Капитан Шубин вышел во двор в наброшенной на плечи шинели, поздоровался со мной за руку. «Видела?» — спросил я Зою взглядом и посмотрел на ребят.

Зоя улыбнулась, ребята стали шептаться.

— Ж-жми, Саблин, на с-сборный пункт, на Соколиную гору, — сказал Шубин. — Остальные п-позже подъедут. Ни пуха тебе ни пера!

— К черту, к черту, — быстро проговорила Зоя.

Капитан перевел на нее взгляд, и его глаза потеплели.

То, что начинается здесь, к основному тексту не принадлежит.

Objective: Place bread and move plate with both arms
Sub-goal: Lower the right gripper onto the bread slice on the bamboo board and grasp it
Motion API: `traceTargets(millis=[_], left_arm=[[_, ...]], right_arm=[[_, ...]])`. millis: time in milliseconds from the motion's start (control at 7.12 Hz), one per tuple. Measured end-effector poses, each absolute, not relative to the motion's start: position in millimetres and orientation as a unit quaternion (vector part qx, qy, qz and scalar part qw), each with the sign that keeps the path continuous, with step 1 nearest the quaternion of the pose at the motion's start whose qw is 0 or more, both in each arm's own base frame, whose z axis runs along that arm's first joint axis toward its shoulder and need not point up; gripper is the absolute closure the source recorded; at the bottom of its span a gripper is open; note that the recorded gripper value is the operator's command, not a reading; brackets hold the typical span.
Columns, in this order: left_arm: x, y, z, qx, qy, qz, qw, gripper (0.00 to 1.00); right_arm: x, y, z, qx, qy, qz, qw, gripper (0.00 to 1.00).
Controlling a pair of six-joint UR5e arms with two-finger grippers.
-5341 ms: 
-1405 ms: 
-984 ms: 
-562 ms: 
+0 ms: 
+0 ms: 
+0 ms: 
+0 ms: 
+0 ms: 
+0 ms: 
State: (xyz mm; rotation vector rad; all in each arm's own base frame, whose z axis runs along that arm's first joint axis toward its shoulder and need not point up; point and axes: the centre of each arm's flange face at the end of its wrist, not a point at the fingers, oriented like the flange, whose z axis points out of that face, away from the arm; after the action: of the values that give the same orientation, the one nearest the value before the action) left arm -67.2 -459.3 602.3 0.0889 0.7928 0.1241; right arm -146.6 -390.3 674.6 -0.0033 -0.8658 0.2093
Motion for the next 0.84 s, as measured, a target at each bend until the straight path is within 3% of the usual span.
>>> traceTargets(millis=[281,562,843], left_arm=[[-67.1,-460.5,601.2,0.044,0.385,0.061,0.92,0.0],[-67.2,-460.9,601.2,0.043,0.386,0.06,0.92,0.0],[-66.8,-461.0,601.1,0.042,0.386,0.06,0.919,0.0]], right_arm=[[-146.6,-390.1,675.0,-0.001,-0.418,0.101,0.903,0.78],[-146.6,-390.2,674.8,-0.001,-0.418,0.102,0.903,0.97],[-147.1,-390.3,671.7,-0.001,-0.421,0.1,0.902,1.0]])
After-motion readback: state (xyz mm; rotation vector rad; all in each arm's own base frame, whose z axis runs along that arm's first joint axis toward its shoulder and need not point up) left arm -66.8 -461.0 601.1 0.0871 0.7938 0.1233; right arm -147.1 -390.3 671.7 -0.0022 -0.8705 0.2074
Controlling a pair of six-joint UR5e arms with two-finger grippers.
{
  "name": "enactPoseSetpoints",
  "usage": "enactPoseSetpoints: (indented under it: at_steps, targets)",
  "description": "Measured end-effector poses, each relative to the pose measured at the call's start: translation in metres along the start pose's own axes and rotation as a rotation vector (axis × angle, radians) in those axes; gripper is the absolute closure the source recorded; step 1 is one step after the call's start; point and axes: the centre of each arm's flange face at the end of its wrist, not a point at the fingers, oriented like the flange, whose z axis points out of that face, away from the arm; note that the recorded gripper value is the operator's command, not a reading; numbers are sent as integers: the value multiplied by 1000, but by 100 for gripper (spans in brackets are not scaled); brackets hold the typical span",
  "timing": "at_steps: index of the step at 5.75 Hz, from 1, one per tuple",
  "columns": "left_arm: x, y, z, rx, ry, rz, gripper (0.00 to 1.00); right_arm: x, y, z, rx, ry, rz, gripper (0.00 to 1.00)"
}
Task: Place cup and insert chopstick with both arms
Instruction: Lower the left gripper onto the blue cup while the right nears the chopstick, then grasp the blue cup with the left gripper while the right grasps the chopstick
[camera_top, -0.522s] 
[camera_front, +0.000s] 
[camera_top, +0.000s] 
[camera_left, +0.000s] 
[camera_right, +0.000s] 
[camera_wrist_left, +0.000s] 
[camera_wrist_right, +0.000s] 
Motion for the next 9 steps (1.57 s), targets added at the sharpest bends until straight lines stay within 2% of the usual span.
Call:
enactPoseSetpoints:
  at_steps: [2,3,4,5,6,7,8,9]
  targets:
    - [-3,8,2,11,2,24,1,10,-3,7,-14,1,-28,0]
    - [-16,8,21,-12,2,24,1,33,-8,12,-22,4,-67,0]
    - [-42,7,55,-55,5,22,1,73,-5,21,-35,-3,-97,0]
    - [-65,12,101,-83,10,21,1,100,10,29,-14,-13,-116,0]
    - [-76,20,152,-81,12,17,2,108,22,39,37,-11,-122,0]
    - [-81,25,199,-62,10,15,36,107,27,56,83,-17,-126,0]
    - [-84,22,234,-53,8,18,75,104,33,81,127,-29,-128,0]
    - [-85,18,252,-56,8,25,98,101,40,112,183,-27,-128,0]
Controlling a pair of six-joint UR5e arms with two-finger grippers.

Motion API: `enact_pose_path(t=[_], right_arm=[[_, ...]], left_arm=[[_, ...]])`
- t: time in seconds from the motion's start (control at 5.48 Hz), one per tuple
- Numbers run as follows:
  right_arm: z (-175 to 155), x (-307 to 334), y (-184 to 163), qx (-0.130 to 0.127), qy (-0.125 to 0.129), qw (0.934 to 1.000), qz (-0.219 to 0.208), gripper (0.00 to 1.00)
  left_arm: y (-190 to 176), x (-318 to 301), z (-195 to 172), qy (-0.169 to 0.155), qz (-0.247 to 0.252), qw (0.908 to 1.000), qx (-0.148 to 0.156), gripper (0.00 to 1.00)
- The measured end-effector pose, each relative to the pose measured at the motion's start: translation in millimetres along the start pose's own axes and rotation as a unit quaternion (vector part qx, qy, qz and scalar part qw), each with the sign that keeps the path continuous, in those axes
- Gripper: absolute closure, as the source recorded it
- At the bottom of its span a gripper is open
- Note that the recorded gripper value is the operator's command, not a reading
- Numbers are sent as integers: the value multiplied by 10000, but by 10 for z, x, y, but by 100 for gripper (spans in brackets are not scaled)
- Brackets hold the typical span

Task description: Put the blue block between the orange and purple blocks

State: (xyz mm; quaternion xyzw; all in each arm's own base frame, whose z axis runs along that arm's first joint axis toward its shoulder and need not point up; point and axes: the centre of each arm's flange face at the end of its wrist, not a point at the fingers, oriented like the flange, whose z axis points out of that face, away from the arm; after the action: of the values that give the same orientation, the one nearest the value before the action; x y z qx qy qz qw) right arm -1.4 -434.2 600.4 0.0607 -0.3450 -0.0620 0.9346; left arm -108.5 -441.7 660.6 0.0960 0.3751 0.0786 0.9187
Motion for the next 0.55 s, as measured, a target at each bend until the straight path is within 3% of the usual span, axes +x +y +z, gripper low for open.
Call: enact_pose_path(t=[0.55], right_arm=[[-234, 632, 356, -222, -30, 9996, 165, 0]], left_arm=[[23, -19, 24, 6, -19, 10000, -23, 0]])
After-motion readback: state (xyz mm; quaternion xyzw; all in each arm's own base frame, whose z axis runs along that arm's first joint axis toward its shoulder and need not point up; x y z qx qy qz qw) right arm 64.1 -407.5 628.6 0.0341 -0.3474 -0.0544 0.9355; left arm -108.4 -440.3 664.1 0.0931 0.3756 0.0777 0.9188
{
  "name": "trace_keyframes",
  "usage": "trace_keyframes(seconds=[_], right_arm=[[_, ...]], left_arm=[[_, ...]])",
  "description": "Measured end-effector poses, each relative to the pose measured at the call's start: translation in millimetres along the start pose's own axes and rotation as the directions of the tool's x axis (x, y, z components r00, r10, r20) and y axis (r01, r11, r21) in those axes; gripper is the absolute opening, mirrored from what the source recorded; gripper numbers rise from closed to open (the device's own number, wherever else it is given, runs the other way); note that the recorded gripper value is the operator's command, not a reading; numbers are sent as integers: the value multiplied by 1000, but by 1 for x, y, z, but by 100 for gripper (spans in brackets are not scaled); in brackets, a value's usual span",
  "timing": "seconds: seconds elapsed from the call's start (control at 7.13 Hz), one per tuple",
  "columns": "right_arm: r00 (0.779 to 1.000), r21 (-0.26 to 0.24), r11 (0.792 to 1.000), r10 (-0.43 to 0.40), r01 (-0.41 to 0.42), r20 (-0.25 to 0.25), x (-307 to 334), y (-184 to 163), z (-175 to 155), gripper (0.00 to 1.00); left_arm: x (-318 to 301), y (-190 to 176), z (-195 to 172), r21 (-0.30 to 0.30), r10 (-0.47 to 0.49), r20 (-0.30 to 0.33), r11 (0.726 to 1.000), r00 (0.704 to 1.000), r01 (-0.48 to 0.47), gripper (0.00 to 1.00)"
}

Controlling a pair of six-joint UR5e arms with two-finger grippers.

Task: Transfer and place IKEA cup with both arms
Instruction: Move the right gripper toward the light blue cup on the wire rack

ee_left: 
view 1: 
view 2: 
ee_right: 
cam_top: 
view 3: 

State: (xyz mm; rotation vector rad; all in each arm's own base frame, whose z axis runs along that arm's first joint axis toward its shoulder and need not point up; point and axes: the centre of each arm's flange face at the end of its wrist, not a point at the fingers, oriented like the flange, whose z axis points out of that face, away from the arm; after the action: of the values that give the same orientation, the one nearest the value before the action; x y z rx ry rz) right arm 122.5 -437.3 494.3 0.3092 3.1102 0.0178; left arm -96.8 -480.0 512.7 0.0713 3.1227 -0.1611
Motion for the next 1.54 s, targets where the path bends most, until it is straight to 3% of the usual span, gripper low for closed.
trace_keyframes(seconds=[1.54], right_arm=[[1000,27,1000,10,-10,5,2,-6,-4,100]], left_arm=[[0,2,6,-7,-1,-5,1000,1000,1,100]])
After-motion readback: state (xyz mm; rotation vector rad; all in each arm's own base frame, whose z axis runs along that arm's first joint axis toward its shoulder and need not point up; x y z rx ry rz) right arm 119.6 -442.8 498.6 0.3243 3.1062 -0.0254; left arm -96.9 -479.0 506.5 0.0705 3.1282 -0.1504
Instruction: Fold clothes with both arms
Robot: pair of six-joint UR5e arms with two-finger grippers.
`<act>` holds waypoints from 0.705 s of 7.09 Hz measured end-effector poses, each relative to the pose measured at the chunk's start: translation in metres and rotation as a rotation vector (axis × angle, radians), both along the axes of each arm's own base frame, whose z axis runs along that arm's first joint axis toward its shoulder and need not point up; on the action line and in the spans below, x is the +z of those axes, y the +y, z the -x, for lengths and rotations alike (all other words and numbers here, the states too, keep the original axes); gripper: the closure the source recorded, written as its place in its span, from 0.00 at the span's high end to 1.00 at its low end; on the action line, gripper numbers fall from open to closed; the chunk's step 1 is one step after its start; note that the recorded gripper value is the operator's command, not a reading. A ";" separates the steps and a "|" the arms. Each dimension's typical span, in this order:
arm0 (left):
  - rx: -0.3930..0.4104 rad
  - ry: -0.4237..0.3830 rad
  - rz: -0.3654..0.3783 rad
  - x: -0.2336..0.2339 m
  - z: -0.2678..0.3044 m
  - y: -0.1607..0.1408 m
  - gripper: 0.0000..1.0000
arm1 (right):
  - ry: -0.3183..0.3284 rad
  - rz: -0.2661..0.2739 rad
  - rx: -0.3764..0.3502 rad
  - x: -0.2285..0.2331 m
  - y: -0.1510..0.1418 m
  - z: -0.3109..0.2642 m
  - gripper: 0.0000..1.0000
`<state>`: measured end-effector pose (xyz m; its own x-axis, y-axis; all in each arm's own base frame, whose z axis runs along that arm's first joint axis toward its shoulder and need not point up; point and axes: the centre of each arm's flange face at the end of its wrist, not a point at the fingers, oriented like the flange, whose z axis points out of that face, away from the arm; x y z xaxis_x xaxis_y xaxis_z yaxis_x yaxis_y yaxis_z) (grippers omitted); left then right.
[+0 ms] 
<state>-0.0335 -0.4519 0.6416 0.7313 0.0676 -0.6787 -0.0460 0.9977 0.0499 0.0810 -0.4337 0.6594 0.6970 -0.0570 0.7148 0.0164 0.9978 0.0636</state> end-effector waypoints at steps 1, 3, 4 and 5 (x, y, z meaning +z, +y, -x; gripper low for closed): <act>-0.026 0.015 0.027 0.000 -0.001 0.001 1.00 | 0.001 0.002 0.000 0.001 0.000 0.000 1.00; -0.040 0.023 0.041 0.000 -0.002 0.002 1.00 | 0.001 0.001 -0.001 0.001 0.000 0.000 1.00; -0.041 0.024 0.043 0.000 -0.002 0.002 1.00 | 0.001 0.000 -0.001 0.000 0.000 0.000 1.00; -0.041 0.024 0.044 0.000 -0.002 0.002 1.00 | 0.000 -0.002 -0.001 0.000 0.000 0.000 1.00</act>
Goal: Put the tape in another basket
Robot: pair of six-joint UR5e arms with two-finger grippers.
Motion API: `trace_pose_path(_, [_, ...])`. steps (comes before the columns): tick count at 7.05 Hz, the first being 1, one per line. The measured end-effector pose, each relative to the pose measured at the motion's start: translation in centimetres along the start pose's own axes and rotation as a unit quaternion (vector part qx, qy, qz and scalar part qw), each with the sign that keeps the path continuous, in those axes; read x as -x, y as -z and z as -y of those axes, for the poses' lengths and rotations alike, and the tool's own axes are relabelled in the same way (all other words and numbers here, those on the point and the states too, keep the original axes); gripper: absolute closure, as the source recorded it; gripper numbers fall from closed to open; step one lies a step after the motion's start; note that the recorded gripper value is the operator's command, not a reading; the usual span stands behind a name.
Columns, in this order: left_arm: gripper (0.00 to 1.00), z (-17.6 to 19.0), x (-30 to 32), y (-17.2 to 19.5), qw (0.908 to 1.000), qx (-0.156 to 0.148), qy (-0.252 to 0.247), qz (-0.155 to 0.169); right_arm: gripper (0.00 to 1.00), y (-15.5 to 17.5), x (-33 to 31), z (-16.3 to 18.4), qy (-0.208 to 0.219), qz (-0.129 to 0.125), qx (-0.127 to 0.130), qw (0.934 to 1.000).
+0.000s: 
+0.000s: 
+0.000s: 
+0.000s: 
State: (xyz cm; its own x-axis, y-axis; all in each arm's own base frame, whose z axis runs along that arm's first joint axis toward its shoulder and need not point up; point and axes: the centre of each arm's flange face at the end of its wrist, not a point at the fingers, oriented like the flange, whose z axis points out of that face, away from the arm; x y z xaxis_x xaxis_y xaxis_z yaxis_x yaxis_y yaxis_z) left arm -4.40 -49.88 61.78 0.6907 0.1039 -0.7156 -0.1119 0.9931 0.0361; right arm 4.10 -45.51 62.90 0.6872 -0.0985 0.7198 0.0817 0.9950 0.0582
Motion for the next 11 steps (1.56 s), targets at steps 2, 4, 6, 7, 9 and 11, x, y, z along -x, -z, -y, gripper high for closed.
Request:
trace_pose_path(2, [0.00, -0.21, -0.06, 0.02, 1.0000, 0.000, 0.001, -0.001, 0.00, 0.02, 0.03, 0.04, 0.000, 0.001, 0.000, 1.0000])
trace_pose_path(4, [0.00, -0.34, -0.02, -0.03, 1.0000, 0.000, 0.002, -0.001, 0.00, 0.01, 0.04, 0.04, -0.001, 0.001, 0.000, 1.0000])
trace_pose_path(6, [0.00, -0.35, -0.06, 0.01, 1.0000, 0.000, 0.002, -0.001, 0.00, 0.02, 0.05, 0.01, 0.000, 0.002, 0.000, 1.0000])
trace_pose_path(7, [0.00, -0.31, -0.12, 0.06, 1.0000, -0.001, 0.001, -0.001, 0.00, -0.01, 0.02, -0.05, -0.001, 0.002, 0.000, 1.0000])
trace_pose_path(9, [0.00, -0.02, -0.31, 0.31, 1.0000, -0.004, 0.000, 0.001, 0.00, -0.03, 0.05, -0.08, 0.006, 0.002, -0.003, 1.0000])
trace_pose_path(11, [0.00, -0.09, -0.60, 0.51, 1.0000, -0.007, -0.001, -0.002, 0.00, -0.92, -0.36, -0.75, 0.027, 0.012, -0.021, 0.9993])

Я понял, что Зоя понравилась Шубину…

— Мировой мужик? — спросил я, когда мы направились к трамвайной остановке на Октябрьскую площадь, которую в нашем доме все называли по старинке — Калужской. — Он для меня что хочешь сделает.

— Не хвастай, — сказала Зоя.

Я хотел возразить, но передумал: в наших спорах Зоя всегда одерживала верх. «Если меня убьют, — вдруг решил я, — то Зоя пожалеет, что возражала мне».

Мысль о том, что меня могут убить, вызвала жалость к самому себе. Я подумал, что, может быть, последний раз вижу Москву — город, в котором родилась вся моя родня, даже прабабушки и прадедушки. Окинув взглядом двухэтажные домики, опоясывавшие Октябрьскую площадь, в которую вливались, словно реки в озера, улицы — Донская, Большая Калужская, Крымский вал, Большая Якиманка, Житная, Коровий вал и Шаболовка, родная Шаболовка, замощенная булыжниками, с громыхающими трамваями, с домом конусообразной формы, выходящим фасадом на площадь, — я начал вспоминать.